Grande: Florida’s Tim Tebow
Timmy might not have the numbers of his youth, but no single player has meant more to his school this season. Each and every week Tebow puts the Gators on his back and does not allow them to lose, or at least gets them in a spot to take advantage of a few…ahem…questionable calls by those wonderful SEC officials.
Sure the raw numbers aren’t great. But if I’m building a team, I want Gerhart in the backfield and TD Timmy under center. Maybe it is not the perfect marriage of system and talent, but Tebow may be the greatest college football player in history. Certainly the Heisman is not a lifetime award, dont get me wrong, but the point is Tebow can produce eye popping numbers, we’ve all seen that trick. This year is all he is doing is winning each and every time he takes his team onto the field.

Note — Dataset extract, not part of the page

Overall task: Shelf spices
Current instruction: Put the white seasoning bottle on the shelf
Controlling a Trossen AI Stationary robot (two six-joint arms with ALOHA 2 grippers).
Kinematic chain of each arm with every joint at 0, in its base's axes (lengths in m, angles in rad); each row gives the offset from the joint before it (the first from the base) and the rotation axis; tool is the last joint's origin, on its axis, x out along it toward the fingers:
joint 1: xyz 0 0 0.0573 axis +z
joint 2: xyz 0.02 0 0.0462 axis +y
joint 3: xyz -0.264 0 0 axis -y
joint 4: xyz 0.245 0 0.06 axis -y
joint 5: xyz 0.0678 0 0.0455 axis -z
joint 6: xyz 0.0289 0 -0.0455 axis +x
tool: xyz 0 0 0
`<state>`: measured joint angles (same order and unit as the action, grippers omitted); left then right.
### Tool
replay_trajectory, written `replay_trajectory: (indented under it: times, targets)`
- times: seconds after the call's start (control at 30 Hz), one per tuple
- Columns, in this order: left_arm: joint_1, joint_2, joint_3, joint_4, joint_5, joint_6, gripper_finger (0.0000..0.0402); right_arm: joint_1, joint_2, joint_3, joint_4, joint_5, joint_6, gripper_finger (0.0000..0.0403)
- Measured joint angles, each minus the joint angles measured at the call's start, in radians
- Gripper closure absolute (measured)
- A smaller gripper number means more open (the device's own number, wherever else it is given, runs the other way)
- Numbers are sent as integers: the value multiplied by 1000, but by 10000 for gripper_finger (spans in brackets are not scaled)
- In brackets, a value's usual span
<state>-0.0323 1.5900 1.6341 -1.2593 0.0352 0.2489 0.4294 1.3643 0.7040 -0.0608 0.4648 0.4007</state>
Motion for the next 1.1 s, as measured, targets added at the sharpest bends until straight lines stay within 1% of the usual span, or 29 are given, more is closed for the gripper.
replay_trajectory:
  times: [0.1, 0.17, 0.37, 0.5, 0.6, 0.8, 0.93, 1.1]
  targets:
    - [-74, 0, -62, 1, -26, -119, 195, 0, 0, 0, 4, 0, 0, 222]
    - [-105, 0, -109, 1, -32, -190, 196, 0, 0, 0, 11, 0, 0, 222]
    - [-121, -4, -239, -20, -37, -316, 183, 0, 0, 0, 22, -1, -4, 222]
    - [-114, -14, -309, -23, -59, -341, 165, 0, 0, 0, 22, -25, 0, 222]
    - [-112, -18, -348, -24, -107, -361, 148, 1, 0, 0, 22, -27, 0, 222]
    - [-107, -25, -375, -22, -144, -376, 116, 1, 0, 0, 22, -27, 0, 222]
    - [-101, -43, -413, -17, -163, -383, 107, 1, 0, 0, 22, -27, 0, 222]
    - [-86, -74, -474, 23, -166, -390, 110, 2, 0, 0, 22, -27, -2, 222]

Wherever he falls in the over pantheon of greatness, it cannot be debated that no DC ever wants to see this guy line up under center in 3rd and short – he is just short of unstoppable. I’m sure this is silly but it seems the number of 3-and-outs in his entire career could be counted with your shoes on. There has never been such a drive-sustaining player in college football, no more dangerous player in clutch situations. If its 3rd and short, Tebow WILL convert, if not on 3rd than he’ll be so close that he will pick it up on 4th. If if the ball is inside the 10, Tebow WILL score. Period. Florida has not attempted a FG of less than 20 yards all season, and have only tried 8 times from less than 30 yards. Precisely because he has not had the statistical season Gerhart has had, I will put him #2. But I would be ok with #1, he is that good.
Tall: Houston’s Case Keenum
Keenum probably got you (or someone you know) to a fantasy title this season, and I hate to penalize a guy for losses that are clearly due to a beyond porous D, but Keenum seems a little Kliff Kingsbury-esque in so much that Houston is new to this scene, we don’t really know if this is a plug-and-play offense of if Keenum is really the integral triggerman hs is made out to be. Sure the Okie State win (who was #5 at the time) was impressive, and if Houston beats UTEP and UCF I’d be giving more love because Keenum certainly didnt play *poorly* in those losses, but he really didnt play *great* in them either. He was 33 of 57 (59%) vs UCF, and when a team really needs the QB to win the game, I would expect 65-70% or better, especially in this type of offense with these types of playmakers. 5,000 yards is a great accomplishment, don’t get me wrong. But if building a team, Keenum just would not be on my short list for QB. Maybe in time I will become a believer, but for this season, I just dont know if how much is the offensive scheme, how much is the opposing defenses, and how much is Keenum himself for me to put him any higher than 3rd.